混血による新しい国家や文化を希望する概念。ネグリチュードの対概念。クレオールは本来、植民地で生まれた白人のこと。支配する白人の言語、及び白人の文化などに混ざり合った状態を意味していた。新しい文化概念としてのクレオールは、ベルナベ、シャモワゾー、コンフィアンの『クレオール礼賛』(1989年。邦訳は97年、平凡社)に始まった。そこで展開されたのは、新しいアイデンティティーとしてのクレオール。これは、西欧文化と非西欧文化との接触によって全く新しい文化が生まれたと理解することにより、旧植民地時代の他者性を克服し、新しい希望を見出そうということでもある。しかし、クレオール自体の混血性は、祖国から離れた白人を意味していたもともとのクレオールである白人男性による、黒人女性へのレイプから始まっており、クレオール礼賛は本末転倒であるという批判もある。また、クレオールの持つ雑種文化の強さを強調する意見に対して、植民地史の文脈の上でクレオールを捉え直すべきだという批判もある。

▲知恵蔵2005[現代の思想]分野より

クレオール †

 このことばには様々な来歴がある

  • 人について言う場合
    • 旧大陸のヨーロッパ人を祖先に持ちながら「新大陸の植民地に生まれた白人」
  • 言語について言われる場合
    • この場合は母語化した「ピジン語」のことである。つまり,植民地主義や奴隷貿易によって自らの言語文化を奪われた人びとが急場しのぎに発明する言語が「ピジン語」であり,これが受け継がれていくうちに母語としての働きをするようになった言語が「クレオール」である。

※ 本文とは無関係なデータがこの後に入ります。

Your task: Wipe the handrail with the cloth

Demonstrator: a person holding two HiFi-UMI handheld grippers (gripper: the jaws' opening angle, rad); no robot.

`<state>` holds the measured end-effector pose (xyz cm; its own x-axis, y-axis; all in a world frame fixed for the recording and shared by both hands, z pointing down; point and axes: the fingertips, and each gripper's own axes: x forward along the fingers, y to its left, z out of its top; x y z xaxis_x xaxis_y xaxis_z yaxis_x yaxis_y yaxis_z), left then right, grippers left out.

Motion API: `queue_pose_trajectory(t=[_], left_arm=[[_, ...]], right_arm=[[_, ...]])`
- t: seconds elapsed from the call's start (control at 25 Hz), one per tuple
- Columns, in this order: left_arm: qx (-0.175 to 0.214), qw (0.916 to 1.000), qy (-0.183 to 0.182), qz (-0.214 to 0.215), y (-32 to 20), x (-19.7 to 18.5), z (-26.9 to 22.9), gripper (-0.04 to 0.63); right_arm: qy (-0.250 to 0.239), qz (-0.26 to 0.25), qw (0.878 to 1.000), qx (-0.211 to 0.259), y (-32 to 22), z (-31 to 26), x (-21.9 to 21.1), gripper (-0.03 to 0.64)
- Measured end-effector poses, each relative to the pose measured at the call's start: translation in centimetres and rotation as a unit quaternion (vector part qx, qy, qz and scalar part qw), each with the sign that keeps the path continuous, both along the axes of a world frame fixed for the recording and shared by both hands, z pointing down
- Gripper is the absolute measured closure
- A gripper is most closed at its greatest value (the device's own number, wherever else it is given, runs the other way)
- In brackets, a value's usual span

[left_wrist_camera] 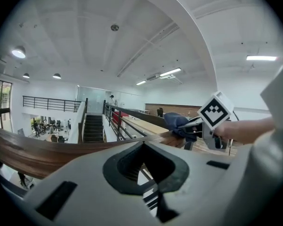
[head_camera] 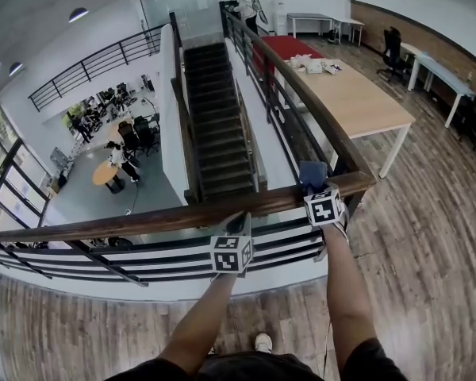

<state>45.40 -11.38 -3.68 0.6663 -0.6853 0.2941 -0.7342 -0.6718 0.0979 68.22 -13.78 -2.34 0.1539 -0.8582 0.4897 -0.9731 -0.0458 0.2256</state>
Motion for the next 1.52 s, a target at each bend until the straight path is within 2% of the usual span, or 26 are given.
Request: queue_pose_trajectory(t=[0.24,0.48,0.6,0.8,0.88,1.0,1.16,1.28,1.52], left_arm=[[0.022,0.9982,-0.006,0.056,1.1,5.2,-1.4,0.594],[0.035,0.9950,-0.012,0.093,2.1,8.2,-2.3,0.594],[0.029,0.9950,-0.009,0.095,2.6,7.9,-2.0,0.594],[0.021,0.9968,-0.011,0.076,2.0,4.4,-1.8,0.594],[0.019,0.9976,-0.005,0.066,1.6,2.2,-1.7,0.594],[0.014,0.9990,0.015,0.039,1.2,-2.7,-1.6,0.593],[0.028,0.9993,0.009,0.022,-0.3,-9.3,-2.3,0.594],[0.024,0.9997,0.005,-0.002,-1.2,-15.3,-0.8,0.594],[-0.005,0.9956,0.017,-0.092,-2.1,-31.0,2.4,0.594]], right_arm=[[0.018,0.032,0.999,0.001,1.0,-0.2,5.0,0.528],[0.030,0.093,0.995,-0.014,2.9,0.0,11.4,0.528],[0.032,0.119,0.992,-0.023,3.8,0.3,13.9,0.528],[0.051,0.121,0.991,-0.007,3.8,-0.4,13.7,0.528],[0.051,0.132,0.990,0.017,4.3,-0.7,13.1,0.528],[0.035,0.107,0.990,0.081,4.4,-1.9,7.5,0.528],[0.041,0.022,0.989,0.142,2.5,-5.0,-5.2,0.528],[0.047,-0.047,0.986,0.152,1.1,-4.3,-15.4,0.528],[0.012,-0.162,0.976,0.145,0.1,-2.0,-36.1,0.528]])
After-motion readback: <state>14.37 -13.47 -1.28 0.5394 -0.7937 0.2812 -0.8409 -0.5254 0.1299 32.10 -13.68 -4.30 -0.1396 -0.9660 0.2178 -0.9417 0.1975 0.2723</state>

 クレオール化の例としては,アフロ・アメリカ文化である。北東ブラジル,ギアナ地域,カリブ海域などのアフロ・アメリカ地域では,スペイン,ポルトガル,オランダ,イギリス,フランスなどの植民地主義によって「混血社会」がつくりだされることになった。
 白人と黒人によってムラート,マメルコ,インディオと黒人によってサンボ,マルーンなどの混血人種が生まれ,

  • クレオール語(ハイチ,マルティニク,グアドループなどで話されるフランス語とアフリカ語の混成語),
  • パピアメント(オランダ領カリブ海域で話される,英語,スペイン語,オランダ語などの多混合言語),
  • ニャニギスモ(キューバの一部で話される,スペイン語とヨルバ語の混成語)
    などが生まれた。

 文化面でも,スペインやポルトガルの文化とアフリカ文化が融合して,西洋にもアフリカにも見られないような新しい独自な文化が生みだされた。現在,文学の領域では,1992年にセント=リュシア(マルティニクの南隣の島)出身の詩人・劇作家デレク・ウォルコットにノーベル文学賞が授与され,マルティニクの小説家シャモワゾーにフランスのもっとも権威ある文学賞ゴンクール賞が授けられるなど,クレオールの文学は注目されつつある。




  • ポスト・コロニアリズムがクレオール現象に注目するのも,こうした「混血=雑種化」によって生まれる文化的創造力のためである。
  • ポスト・コロニアリズムは,異質なものの出会いと融合によってこそ社会や文化は維持され活性化されうると主張し,単一な民族と言語にその統一の根拠を求めるような近代的な国民国家の理念を批判する。